◆ Exercise description: Without the pictures, copy all of the data exactly.

◆ Data extract:
·····
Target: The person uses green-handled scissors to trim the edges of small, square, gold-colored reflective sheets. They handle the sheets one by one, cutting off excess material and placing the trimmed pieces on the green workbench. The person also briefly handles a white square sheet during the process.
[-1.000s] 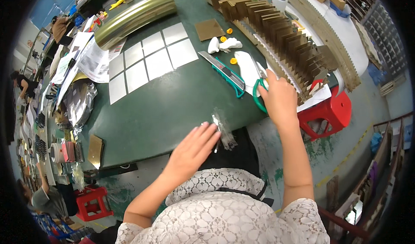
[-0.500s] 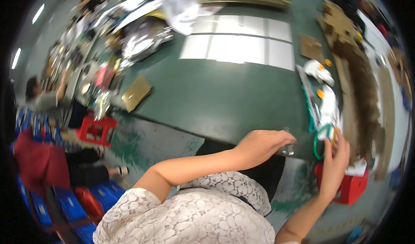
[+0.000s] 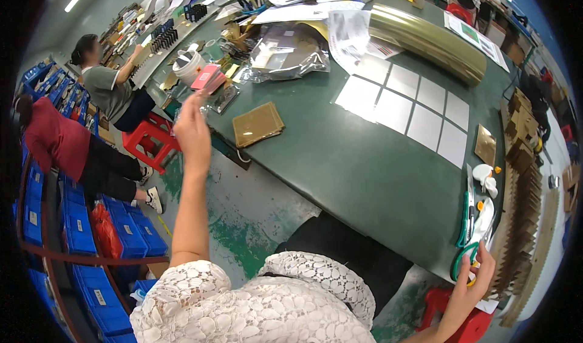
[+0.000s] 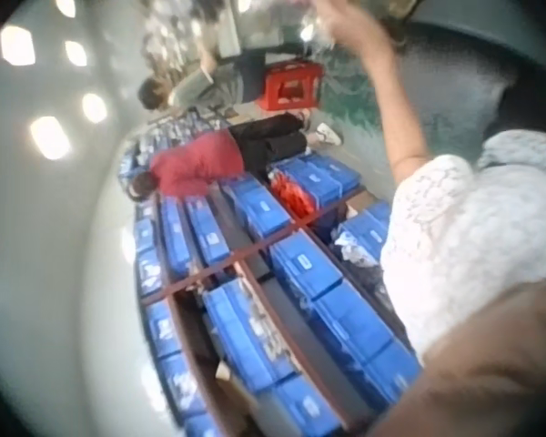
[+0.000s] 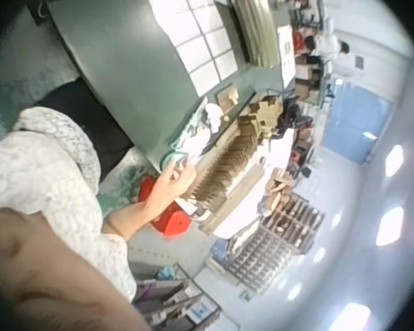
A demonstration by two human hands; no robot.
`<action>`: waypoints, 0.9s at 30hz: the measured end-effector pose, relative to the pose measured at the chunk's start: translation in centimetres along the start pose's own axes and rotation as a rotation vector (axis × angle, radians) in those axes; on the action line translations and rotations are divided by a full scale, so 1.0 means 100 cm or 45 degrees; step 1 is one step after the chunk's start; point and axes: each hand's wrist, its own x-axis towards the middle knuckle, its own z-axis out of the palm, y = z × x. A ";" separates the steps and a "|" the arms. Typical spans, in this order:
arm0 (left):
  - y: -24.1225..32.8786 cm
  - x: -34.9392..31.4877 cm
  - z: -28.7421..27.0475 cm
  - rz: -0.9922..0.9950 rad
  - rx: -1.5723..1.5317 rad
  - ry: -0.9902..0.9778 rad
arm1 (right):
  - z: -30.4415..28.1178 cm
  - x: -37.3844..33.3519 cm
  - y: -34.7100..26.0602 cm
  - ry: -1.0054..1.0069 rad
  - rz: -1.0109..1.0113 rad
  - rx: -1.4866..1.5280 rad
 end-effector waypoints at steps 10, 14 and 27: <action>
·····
◆ Exercise solution:
Target: The person uses green-handled scissors to trim the edges of small, square, gold-colored reflective sheets. They handle the sheets one by one, cutting off excess material and placing the trimmed pieces on the green workbench. The person also briefly handles a white square sheet during the process.
[-1.000s] 
[-0.500s] 
[+0.000s] 
[+0.000s] 
[+0.000s] 
A demonstration by two human hands; no robot.
`<action>`: waypoints, 0.9s at 30hz: the measured end-effector pose, relative to the pose measured at the chunk's start: translation in centimetres along the start pose's own axes and rotation as a rotation vector (axis × angle, radians) in those axes; on the action line translations and rotations are divided by a full scale, so 1.0 means 100 cm or 45 degrees; step 1 is one step after the chunk's start; point and axes: each hand's wrist, its own x-axis towards the middle knuckle, its own z-axis out of the palm, y = z × x. A ";" separates the steps and a "|" the arms. Typical spans, in this order:
arm0 (left):
  - y: -24.1225..32.8786 cm
  - x: -34.9392..31.4877 cm
  - z: -28.7421..27.0475 cm
  - rz: -0.9922..0.9950 rad
  - rx: -1.5723..1.5317 rad
  - ry: -0.9902..0.9778 rad
arm1 (right):
  - z: -30.4415..28.1178 cm
  - x: -37.3844..33.3519 cm
  - y: -34.7100..26.0602 cm
  - ry: -1.0054..1.0069 rad
  - rz: -1.0109..1.0113 rad
  - rx: -1.4866..1.5280 rad
 end-effector waypoints at steps 10, 14 and 27: <action>

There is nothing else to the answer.